Lower Carboniferous platform carbonates in northern England host lead-zinc-fluorite-barite deposits that have previously been classified as Mississippi Valley-type (MVT). The controls on the distribution of low-temperature, particularly MVT, minerals have long been debated, but the interplay of basin evolution and fluid movement is often neglected. Early Carboniferous sedimentation on the Derbyshire Platform took place within a back-arc extensional regime, north of the northward-migrating Variscan orogenic front, which increasingly influenced fluid movement on the platform throughout the Carboniferous. It is the interplay of fluid movement, cementation, and Variscan tectonism that is the focus of this paper, which aims to reconstruct fluid movement within a basin moving from an extensional to a compressional regime. In particular, it demonstrates the variability of fluid flux during post-rift subsidence and basin inversion and the corresponding influences of this upon mineral distribution.

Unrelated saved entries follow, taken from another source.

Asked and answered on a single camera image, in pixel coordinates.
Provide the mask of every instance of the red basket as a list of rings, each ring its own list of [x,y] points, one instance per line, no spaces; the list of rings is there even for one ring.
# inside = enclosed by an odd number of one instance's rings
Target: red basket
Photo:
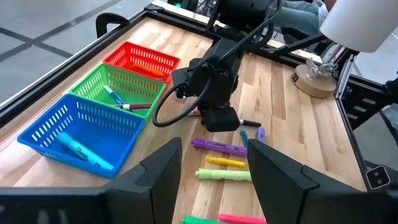
[[[125,42],[108,56],[104,60],[104,63],[162,83],[168,83],[170,75],[178,63],[180,63],[180,59],[156,50]],[[160,77],[141,68],[134,67],[135,63],[163,72],[164,76]]]

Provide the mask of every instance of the plastic basket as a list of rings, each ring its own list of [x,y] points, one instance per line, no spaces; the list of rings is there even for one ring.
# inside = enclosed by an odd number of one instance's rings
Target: plastic basket
[[[108,56],[104,60],[104,63],[162,83],[168,83],[171,73],[180,63],[180,59],[156,50],[141,47],[140,45],[125,42]],[[163,72],[164,76],[159,77],[140,68],[134,68],[133,65],[135,63]]]
[[[126,111],[67,94],[19,135],[18,141],[34,148],[42,156],[103,177],[114,178],[144,123],[144,119]],[[110,163],[114,169],[108,170],[81,159],[57,140],[57,135],[61,132],[68,133]]]
[[[132,114],[148,119],[166,84],[142,77],[109,65],[94,68],[70,93],[90,100],[116,105],[115,99],[104,89],[108,85],[127,104],[151,103],[149,109],[133,110]]]

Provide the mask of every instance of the green basket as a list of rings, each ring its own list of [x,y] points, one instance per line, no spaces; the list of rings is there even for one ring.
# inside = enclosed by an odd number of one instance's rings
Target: green basket
[[[117,102],[104,89],[108,85],[127,104],[151,103],[149,109],[133,110],[133,114],[148,119],[166,84],[142,77],[109,65],[101,64],[92,69],[82,81],[69,91],[71,94],[106,105]]]

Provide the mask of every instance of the pink highlighter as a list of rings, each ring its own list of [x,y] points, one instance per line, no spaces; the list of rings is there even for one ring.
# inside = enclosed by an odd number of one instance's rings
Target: pink highlighter
[[[227,215],[219,214],[218,221],[229,224],[267,224],[267,222],[260,218],[245,217],[242,215]]]

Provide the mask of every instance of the purple highlighter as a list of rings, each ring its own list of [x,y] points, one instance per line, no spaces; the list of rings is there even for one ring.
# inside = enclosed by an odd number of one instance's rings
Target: purple highlighter
[[[262,143],[266,143],[266,130],[259,128],[256,132],[256,139]]]
[[[193,147],[209,149],[217,152],[224,152],[235,156],[246,157],[248,154],[248,150],[244,147],[233,146],[230,144],[224,144],[220,142],[208,141],[200,138],[192,139],[191,144],[193,145]]]

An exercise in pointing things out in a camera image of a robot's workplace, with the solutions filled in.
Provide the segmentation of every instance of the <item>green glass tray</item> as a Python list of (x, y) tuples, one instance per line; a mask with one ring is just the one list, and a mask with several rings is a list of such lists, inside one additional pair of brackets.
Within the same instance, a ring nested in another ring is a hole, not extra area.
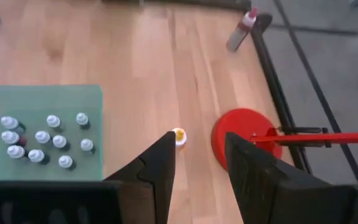
[[(49, 156), (48, 164), (36, 164), (28, 160), (11, 159), (7, 147), (1, 140), (5, 129), (0, 124), (0, 180), (102, 180), (103, 179), (103, 123), (102, 93), (98, 85), (54, 85), (54, 86), (0, 86), (0, 118), (12, 116), (26, 126), (24, 137), (26, 149), (41, 149)], [(80, 129), (75, 116), (84, 112), (91, 124), (87, 130)], [(57, 133), (46, 124), (46, 117), (57, 115), (63, 132)], [(63, 151), (39, 144), (34, 135), (37, 131), (48, 131), (53, 137), (61, 134), (70, 143)], [(82, 139), (93, 141), (93, 154), (80, 149)], [(76, 166), (73, 170), (58, 165), (58, 158), (69, 155)]]

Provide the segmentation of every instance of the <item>red bottle cap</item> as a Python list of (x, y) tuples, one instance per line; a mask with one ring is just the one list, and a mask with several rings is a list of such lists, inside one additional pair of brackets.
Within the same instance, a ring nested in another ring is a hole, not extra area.
[(248, 17), (250, 17), (251, 19), (255, 18), (257, 13), (257, 8), (252, 8), (250, 13), (248, 14)]

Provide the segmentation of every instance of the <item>small yellow object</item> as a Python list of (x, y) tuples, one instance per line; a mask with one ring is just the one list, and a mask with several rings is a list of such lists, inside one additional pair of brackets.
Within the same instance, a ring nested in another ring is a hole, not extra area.
[(177, 131), (175, 132), (175, 136), (176, 136), (176, 140), (177, 141), (182, 141), (183, 138), (185, 137), (185, 130), (183, 129), (177, 129)]

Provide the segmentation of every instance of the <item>white bottle cap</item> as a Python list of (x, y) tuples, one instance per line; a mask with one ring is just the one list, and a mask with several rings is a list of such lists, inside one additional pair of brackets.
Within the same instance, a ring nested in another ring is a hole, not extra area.
[(93, 142), (89, 139), (83, 139), (81, 141), (81, 149), (83, 151), (90, 151), (93, 149)]
[(52, 128), (57, 128), (60, 125), (60, 119), (55, 115), (49, 115), (47, 117), (47, 124)]
[(60, 156), (59, 166), (61, 168), (70, 168), (73, 165), (73, 159), (70, 156)]
[(45, 144), (50, 140), (50, 135), (46, 131), (38, 131), (35, 134), (35, 139), (41, 144)]
[(61, 135), (56, 135), (55, 137), (53, 137), (52, 141), (53, 141), (53, 145), (57, 148), (63, 148), (67, 144), (66, 138)]
[(24, 156), (25, 150), (21, 146), (9, 146), (7, 148), (7, 154), (12, 159), (20, 159), (21, 157)]
[(84, 113), (78, 113), (75, 119), (79, 125), (88, 124), (88, 116)]
[[(186, 135), (185, 130), (183, 130), (182, 128), (174, 128), (174, 129), (172, 129), (172, 131), (175, 132), (175, 134), (176, 134), (176, 140), (175, 140), (176, 147), (180, 147), (180, 146), (184, 145), (187, 141), (187, 135)], [(180, 137), (180, 139), (178, 139), (178, 133), (180, 131), (183, 131), (183, 135)]]
[(33, 149), (29, 152), (29, 159), (31, 162), (41, 162), (44, 158), (45, 154), (40, 149)]
[(12, 131), (4, 131), (1, 133), (1, 138), (6, 144), (15, 144), (20, 139), (19, 135)]
[(242, 23), (248, 27), (253, 27), (256, 22), (256, 16), (251, 18), (249, 17), (249, 12), (245, 14), (245, 16), (242, 18)]
[(6, 129), (15, 129), (19, 126), (19, 122), (15, 118), (12, 118), (10, 116), (3, 116), (1, 118), (1, 124)]

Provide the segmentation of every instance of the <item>red disc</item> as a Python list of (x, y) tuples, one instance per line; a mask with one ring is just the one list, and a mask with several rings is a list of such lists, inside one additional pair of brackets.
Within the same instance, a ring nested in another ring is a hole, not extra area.
[[(249, 109), (230, 110), (224, 114), (212, 130), (211, 142), (212, 150), (218, 162), (227, 170), (226, 156), (224, 155), (224, 140), (227, 132), (234, 132), (245, 140), (250, 140), (255, 133), (257, 136), (265, 136), (269, 128), (274, 128), (273, 124), (260, 113)], [(273, 149), (265, 149), (280, 159), (282, 148), (275, 144)]]

During early burial of the Derbyshire Platform, pore-filling cements were precipitated from meteoric porewaters, driven downdip from the east under topographic drive. These cements occluded most interparticle porosity, and therefore permeability became fracture-controlled. The waning effects of extensional tectonism during post-rift subsidence permitted intermittent expulsion of small volumes of trace metal-charged, carbonate-saturated fluids from overpressured contemporaneous clastic basins adjacent to the Derbyshire Platform. Overall, however, waning tectonism meant that the volume of fluids released during this period remained minor. With the onset of the Variscan Orogeny, and resultant compressional tectonism and basin inversion, Caledonian basement fault systems were reactivated, channeling large volumes of trace metal-charged fluids from the basins onto the Derbyshire Platform, establishing an east-west component to fluid flow.
The reconstruction of fluid expulsion and migration within this tectonically active regime demonstrates variations in fluid source and migration pathways during basin evolution. Consequently, fluid movement is complex, with the platform receiving fluids from a variety of sources. This highlights the importance of understanding both the temporal and the spatial variations in cement chemistry when reconstructing flow. The results of this study have relevance to other mineralized carbonate platforms in extensional and compressional settings worldwide and especially to sedimentary basins that host MVT deposits and hydrocarbons, where it is crucial to understand the timing and mechanisms of diagenetic cementation and hydrocarbon emplacement.